## WHAT TO WORK ON:
Give back exactly the lines of the material below that start at the line containing "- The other" and end at the line containing "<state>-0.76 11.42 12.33", and no others.
----
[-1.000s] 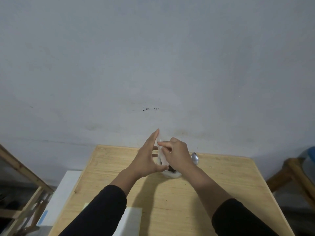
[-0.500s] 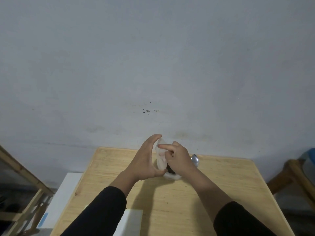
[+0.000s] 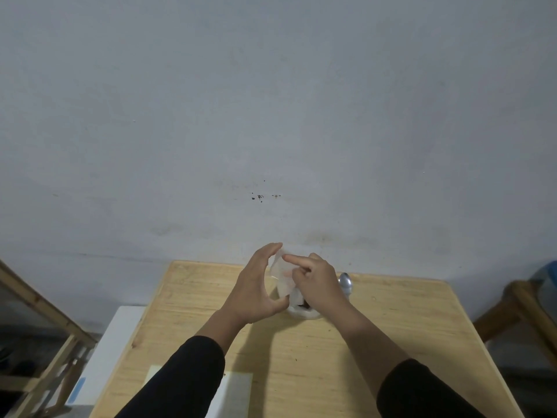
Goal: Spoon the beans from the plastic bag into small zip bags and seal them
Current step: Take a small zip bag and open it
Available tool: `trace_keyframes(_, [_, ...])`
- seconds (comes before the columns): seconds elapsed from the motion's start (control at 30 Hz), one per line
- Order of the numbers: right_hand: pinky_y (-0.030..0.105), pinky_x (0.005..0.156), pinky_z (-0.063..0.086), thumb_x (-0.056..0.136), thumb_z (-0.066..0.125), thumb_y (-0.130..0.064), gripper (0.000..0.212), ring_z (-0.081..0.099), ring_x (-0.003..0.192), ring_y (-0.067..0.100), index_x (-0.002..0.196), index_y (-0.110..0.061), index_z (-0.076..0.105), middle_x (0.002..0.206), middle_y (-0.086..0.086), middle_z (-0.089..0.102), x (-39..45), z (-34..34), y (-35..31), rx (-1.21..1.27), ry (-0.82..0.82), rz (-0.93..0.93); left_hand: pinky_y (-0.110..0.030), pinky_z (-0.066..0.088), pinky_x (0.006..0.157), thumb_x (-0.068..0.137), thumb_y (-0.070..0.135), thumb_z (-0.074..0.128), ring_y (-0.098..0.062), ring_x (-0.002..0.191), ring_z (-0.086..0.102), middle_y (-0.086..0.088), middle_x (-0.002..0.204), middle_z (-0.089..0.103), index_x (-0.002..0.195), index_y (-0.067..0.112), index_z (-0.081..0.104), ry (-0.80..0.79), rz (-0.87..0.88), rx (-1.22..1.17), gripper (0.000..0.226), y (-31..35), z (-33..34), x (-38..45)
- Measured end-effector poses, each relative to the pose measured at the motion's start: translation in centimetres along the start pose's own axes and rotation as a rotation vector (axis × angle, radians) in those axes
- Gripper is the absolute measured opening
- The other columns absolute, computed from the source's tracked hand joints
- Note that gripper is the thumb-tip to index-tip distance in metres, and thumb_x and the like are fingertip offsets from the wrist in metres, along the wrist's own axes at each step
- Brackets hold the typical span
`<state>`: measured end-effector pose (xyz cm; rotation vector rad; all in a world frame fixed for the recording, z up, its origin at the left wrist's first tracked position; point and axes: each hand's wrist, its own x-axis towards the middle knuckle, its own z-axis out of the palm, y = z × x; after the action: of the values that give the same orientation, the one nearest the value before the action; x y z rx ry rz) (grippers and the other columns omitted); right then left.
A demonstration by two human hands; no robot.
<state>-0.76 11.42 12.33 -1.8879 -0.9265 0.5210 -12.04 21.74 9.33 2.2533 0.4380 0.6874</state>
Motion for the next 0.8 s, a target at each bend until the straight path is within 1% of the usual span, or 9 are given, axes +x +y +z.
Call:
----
## EXERCISE RESULT:
- The other columns absolute, computed from the source's tracked hand joints
- Note that gripper is the thumb-tip to index-tip distance in metres, and thumb_x and the like are fingertip offsets from the wrist in metres, along the wrist's own axes at each step
- Brackets hold the typical span
`<state>`: measured end-effector pose (xyz cm; rotation vector rad; all in a world frame fixed for the recording, z up, its origin at the left wrist's first tracked position; point and axes: each hand's wrist, its own x-axis towards the middle knuckle, its own z-axis out of the palm, y = z × x; after the action: of the values that give the same orientation, the one nearest the value before the action; x y z rx ry rz) (grippers and the other columns omitted); right then left.
A demonstration by two human hands; no robot.
<state>-0.76 11.42 12.33 -1.8879 -0.9265 0.5210 -12.04 21.74 9.33 2.2533 0.4380 0.6874</state>

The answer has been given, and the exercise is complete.